• Exercise aim:
The records should be repeated word for word, pictures excluded.
+++ Data shown +++
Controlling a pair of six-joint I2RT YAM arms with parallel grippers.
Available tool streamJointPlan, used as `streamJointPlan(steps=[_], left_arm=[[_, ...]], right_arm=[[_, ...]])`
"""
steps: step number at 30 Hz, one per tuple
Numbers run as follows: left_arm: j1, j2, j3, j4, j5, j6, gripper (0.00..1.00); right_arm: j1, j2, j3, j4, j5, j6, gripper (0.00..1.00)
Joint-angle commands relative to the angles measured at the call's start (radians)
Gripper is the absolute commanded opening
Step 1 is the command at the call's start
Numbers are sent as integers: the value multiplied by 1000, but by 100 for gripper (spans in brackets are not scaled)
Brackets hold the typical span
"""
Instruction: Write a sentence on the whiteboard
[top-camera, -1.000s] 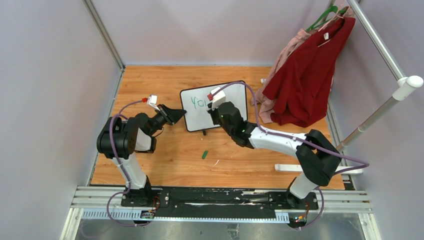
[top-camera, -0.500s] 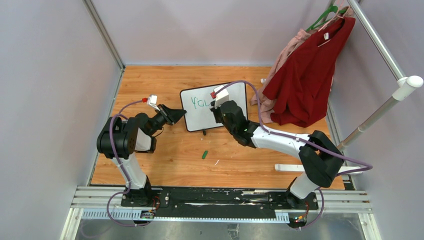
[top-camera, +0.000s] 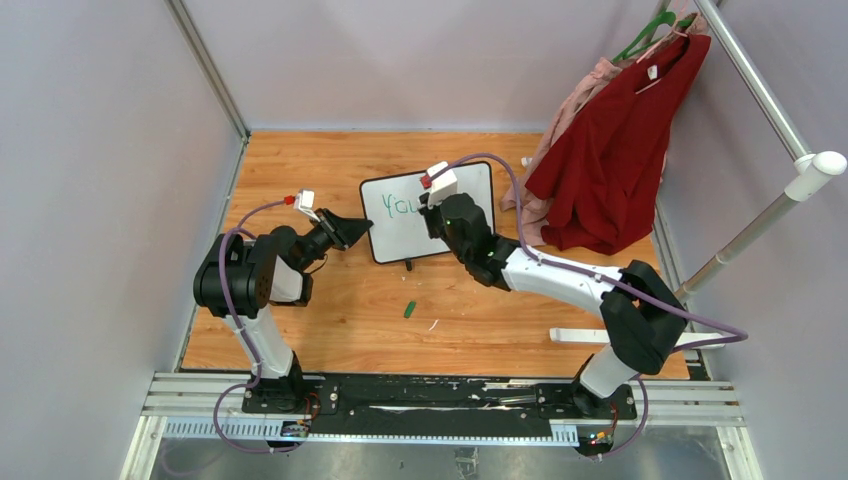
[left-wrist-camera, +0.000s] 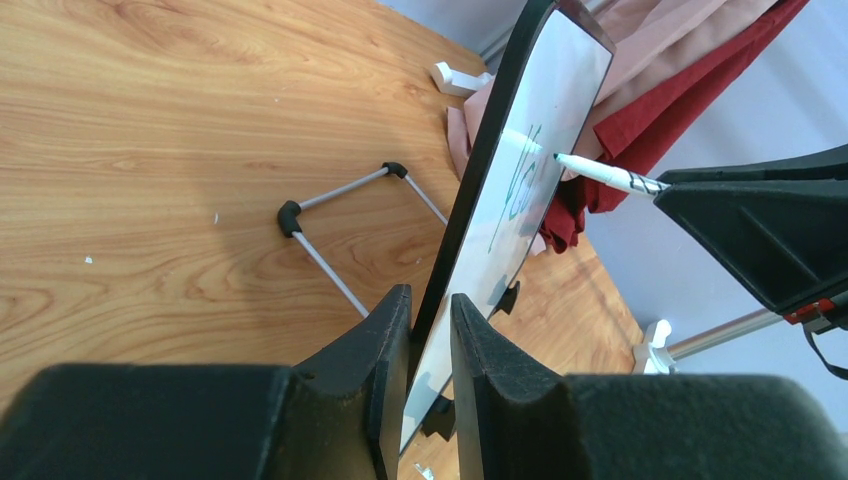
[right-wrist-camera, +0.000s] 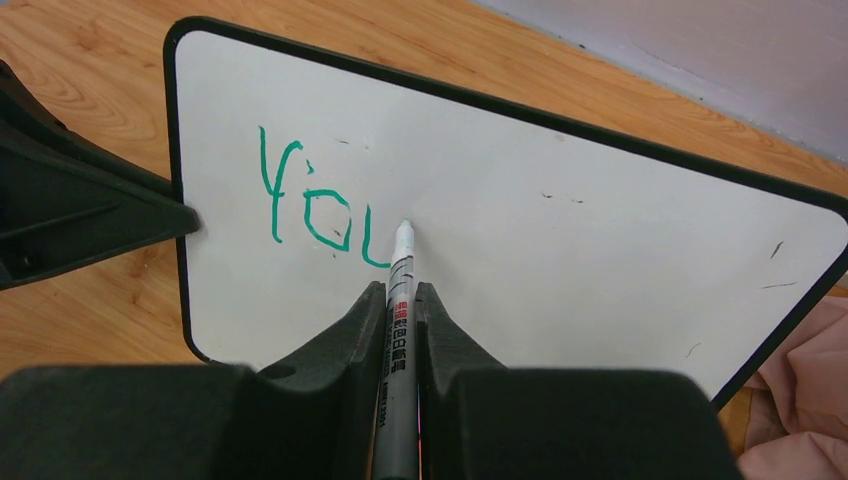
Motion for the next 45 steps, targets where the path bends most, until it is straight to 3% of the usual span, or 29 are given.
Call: streamJointPlan(steps=[1,29,45], left_arm=[[-4,2,11,55,12,6,26],[-4,0,13,55,8,2,25],[-4,1,13,55,5,1,26]], right_arm=[[-12,12,54,-6,16,-20,0],[-25,10,-7,-41,21,6,0],[-25,-125,-44,-38,31,35,0]])
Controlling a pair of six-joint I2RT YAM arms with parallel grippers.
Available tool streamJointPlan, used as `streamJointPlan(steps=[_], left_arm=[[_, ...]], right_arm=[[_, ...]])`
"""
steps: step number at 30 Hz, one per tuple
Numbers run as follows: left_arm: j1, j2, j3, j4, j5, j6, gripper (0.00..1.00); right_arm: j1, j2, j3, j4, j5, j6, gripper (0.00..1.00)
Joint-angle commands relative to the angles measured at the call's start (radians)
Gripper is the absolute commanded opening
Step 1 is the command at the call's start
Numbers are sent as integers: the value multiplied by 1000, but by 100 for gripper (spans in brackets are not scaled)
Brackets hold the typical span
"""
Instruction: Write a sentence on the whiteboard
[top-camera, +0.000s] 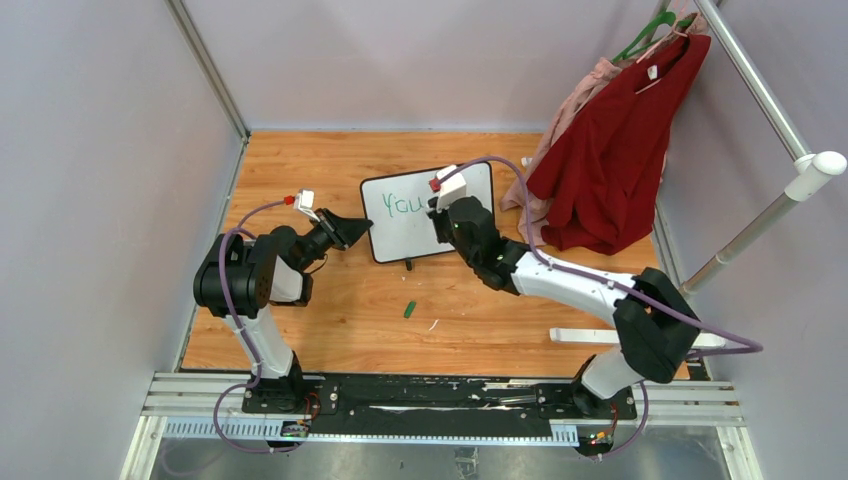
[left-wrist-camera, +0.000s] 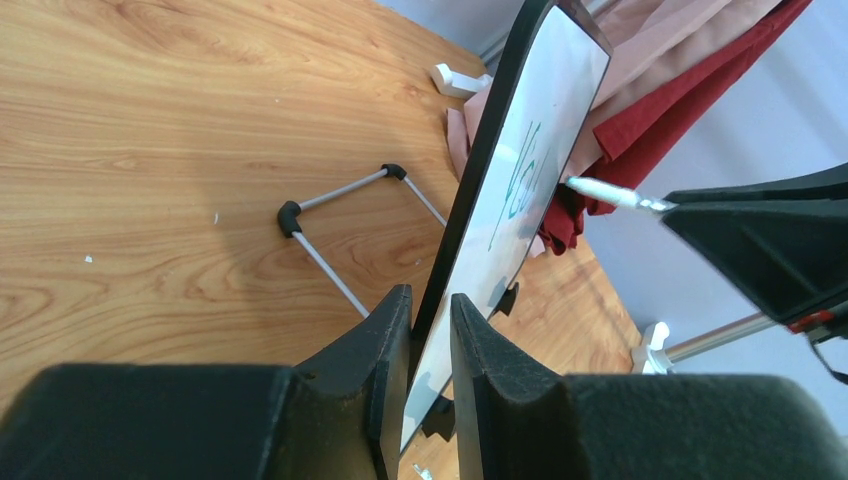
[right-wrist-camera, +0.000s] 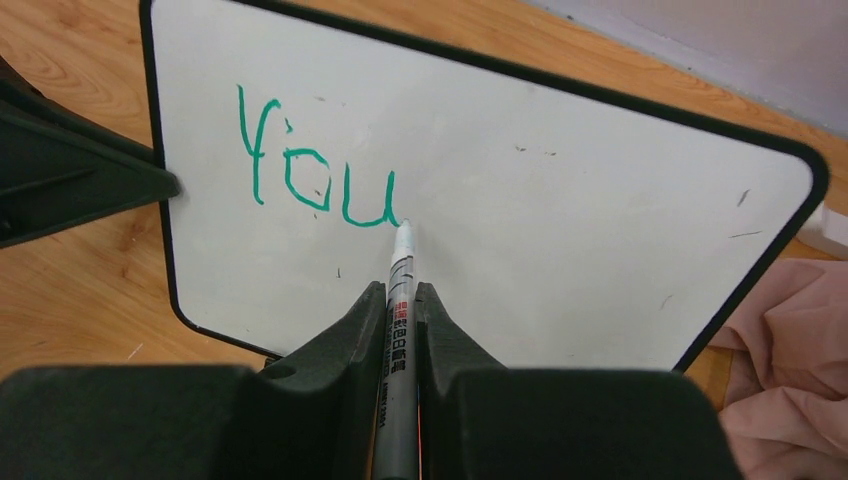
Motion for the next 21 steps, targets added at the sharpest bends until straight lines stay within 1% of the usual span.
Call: streamJointPlan(steps=[1,5,11,21], left_arm=[[-4,1,12,54,9,8,26],[-4,0,8,55,6,10,27],[-4,-2,7,55,3,9,27],[-4,1,10,55,3,10,27]], right_arm=[[-16,-92,1,11,35,16,0],[-32,-104,11,16,52,6,0],[-63,-75,33,12,61,8,0],[-68,-22,80,13,48,3,0]])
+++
• Reply:
Controlling a pair of six-joint I2RT YAM arms with parallel grippers.
Available tool streamJointPlan, used as `streamJointPlan(steps=[_], left_arm=[[_, ...]], right_arm=[[_, ...]])`
"""
steps: step number at 30 Hz, one per tuple
Numbers run as follows: left_arm: j1, j2, j3, j4, j5, j6, gripper (0.00..1.00); right_arm: j1, j2, j3, j4, j5, j6, gripper (0.00..1.00)
Joint-angle commands relative to the angles measured at the call's start (radians)
Gripper is the absolute commanded opening
Step 1 is the command at the call's start
Numbers are sent as integers: the value multiplied by 1000, but by 100 for gripper (spans in brackets are not scaled)
Brackets hold the typical span
"""
Instruction: Write a sentence on the whiteboard
[top-camera, -1.000s] 
[top-camera, -0.500s] 
[top-camera, +0.000s] 
[left-wrist-camera, +0.000s] 
[right-wrist-camera, +0.000s] 
Motion for the next 45 steps, targets where the path bends most, until it is straight to 3% of the usual span, or 29 are given.
Call: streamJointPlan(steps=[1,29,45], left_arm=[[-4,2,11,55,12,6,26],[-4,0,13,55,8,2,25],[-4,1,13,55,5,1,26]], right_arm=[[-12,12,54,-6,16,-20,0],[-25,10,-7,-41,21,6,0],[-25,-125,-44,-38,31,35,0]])
Controlling a pair of six-joint I2RT YAM arms with parallel grippers.
Available tool streamJointPlan, used as `streamJointPlan(steps=[_], left_arm=[[_, ...]], right_arm=[[_, ...]])`
"""
steps: step number at 30 Hz, one per tuple
Numbers run as follows: left_arm: j1, j2, j3, j4, j5, j6, gripper (0.00..1.00); right_arm: j1, j2, j3, j4, j5, j6, gripper (0.00..1.00)
Joint-angle commands relative to the angles measured at the call's start (radians)
Gripper is the absolute commanded opening
Step 1 is the command at the call's start
Numbers are sent as integers: the value multiplied by 1000, but by 100 for gripper (spans in brackets are not scaled)
Brackets hold the typical span
"""
Instruction: Write a sentence on the whiteboard
[top-camera, +0.000s] 
[left-wrist-camera, +0.000s] 
[right-wrist-camera, +0.000s] 
Motion for the next 21 steps, targets added at the sharpest bends until straight lines stay within 1% of the usual span.
Call: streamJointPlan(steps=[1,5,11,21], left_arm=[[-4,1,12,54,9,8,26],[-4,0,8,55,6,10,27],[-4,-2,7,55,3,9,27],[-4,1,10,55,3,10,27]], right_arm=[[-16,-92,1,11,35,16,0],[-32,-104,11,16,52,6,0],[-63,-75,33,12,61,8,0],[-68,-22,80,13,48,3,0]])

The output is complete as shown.